Your answer should consist of every line in the records that holds "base".

● ● ● ● ●

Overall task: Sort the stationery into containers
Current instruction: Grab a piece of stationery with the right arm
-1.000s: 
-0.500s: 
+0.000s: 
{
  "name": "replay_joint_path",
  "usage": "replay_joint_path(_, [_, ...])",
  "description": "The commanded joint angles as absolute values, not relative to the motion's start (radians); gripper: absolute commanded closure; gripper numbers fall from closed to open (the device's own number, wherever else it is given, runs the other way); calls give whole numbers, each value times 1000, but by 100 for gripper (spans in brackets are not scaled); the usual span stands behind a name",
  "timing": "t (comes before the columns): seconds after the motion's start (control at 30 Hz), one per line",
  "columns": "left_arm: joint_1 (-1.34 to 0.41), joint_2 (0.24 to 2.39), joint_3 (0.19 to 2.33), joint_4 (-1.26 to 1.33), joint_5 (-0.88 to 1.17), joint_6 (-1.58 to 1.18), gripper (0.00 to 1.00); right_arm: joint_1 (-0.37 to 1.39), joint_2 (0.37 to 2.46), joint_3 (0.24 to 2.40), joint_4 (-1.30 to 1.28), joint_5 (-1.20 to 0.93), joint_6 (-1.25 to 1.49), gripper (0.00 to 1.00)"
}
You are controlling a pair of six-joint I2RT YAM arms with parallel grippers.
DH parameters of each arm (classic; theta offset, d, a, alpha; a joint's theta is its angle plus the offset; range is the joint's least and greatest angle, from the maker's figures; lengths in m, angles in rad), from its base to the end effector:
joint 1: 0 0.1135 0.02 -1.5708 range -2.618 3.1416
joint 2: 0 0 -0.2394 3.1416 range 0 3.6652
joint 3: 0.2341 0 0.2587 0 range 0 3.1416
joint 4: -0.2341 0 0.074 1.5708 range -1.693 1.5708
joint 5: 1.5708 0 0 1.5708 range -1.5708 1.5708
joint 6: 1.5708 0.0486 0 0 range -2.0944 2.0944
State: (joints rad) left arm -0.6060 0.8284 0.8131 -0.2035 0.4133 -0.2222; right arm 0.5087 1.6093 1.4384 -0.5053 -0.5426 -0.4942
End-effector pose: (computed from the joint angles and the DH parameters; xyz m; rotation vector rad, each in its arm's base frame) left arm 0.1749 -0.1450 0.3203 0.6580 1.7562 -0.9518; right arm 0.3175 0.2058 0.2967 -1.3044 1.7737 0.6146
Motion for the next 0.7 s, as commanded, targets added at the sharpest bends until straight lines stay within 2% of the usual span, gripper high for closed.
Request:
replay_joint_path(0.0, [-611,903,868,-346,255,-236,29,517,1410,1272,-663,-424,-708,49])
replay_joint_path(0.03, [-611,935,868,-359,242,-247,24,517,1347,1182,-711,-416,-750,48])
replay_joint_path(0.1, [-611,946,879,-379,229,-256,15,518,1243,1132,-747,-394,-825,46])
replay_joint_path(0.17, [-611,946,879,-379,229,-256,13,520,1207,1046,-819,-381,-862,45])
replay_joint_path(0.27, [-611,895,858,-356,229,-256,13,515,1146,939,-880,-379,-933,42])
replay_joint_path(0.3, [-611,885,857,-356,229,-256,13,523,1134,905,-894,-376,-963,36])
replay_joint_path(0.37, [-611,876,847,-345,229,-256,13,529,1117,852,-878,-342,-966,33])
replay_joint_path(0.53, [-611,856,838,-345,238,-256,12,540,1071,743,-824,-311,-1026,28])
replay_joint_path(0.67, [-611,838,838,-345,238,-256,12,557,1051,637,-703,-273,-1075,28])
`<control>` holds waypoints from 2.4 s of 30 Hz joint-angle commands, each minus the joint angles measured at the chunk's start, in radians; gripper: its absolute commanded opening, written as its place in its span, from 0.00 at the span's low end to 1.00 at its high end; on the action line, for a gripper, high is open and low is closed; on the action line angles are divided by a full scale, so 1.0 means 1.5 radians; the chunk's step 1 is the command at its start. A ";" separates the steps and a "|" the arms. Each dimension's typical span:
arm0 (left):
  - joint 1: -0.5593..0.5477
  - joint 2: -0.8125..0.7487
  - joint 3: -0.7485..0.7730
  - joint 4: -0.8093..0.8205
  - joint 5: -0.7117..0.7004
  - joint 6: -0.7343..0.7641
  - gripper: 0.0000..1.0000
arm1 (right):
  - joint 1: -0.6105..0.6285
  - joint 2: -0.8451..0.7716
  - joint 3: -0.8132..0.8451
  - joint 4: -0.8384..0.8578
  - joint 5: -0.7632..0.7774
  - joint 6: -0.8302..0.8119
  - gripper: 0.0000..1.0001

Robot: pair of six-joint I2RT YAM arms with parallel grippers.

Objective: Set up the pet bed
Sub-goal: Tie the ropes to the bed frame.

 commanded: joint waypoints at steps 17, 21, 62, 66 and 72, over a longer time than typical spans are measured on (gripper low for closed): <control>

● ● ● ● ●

## TASK RESPONSE
DH parameters of each arm (classic; theta offset, d, a, alpha; a joint's theta is its angle plus the offset; range is the joint's least and greatest angle, from the maker's figures; lengths in m, angles in rad), from its base to the end effector:
End-effector pose: (computed from the joint angles and the DH parameters; xyz m; rotation vector rad, each in its arm's base frame) left arm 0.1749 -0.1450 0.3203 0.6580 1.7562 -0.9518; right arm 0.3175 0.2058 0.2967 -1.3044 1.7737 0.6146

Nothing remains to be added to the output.